Frío como el infierno
Roma, 1995
Estamos en invierno y esto es Roma
y tú no estás.

                      Yo voy de un lado a otro
de tu nombre,
                       lo mismo
que un oso en una jaula;
                                        marco un número;
pongo la radio, escucho una canción
de Patti Smith dar vueltas dentro de Patti Smith
igual que un gato en una lavadora.

Estamos en invierno y yo busco un cuchillo;
miro la calle;
                     pienso en Pasolini;
cojes una naranja con mi mano.

Y esto es Roma.

                          La nieve
convierte la ciudad en una parte del cielo,
ilumina la noche,
deja sobre las casas su ángel multiplicado.

Y tú no estás.

                     Yo cierro una ventana,
miro el televisor,
                            leo a Ungaretti,
                                                       pienso:
la distancia es azul,
yo soy lo único que hay entre tú y este frío.

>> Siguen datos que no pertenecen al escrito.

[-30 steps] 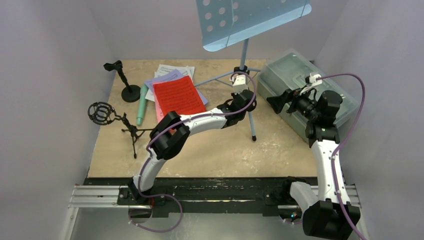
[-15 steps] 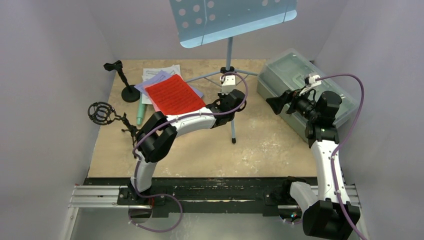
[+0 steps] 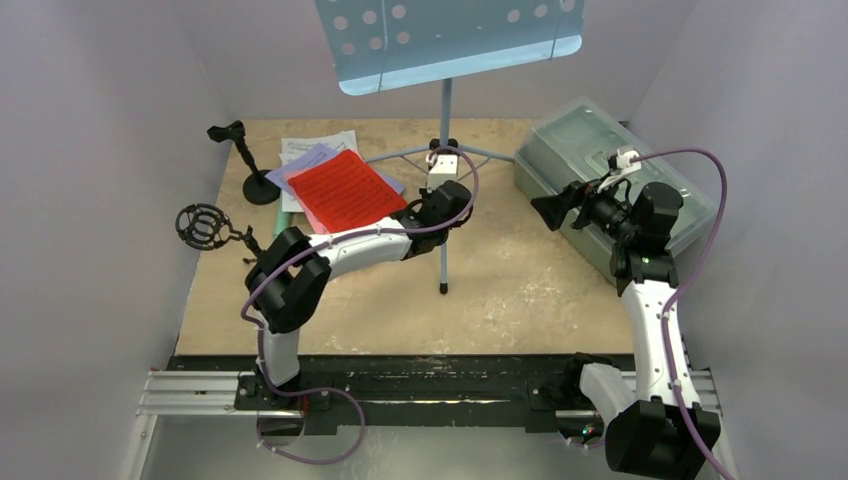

Estamos en invierno y esta ciudad no es Roma
ni ninguna otra parte.

                                     Miro atrás
y puedo verlo: acabas de apagar una lámpara;
has cerrado los ojos
y sueñas con un bosque;
                                       de repente
alargas una mano,
                               buscas una manzana
que está en el otro lado de la mujer dormida…

Mientras,
                yo odio este mundo frío como el infierno
y el cansancio que caza lentamente mis ojos;
odio al lobo que has puesto en la palabra noche
y la forma en que llenas la habitación vacía.

Odio lo que veré
desde hoy y para siempre: tus pisadas
en la nieve de Roma, donde nunca has estado.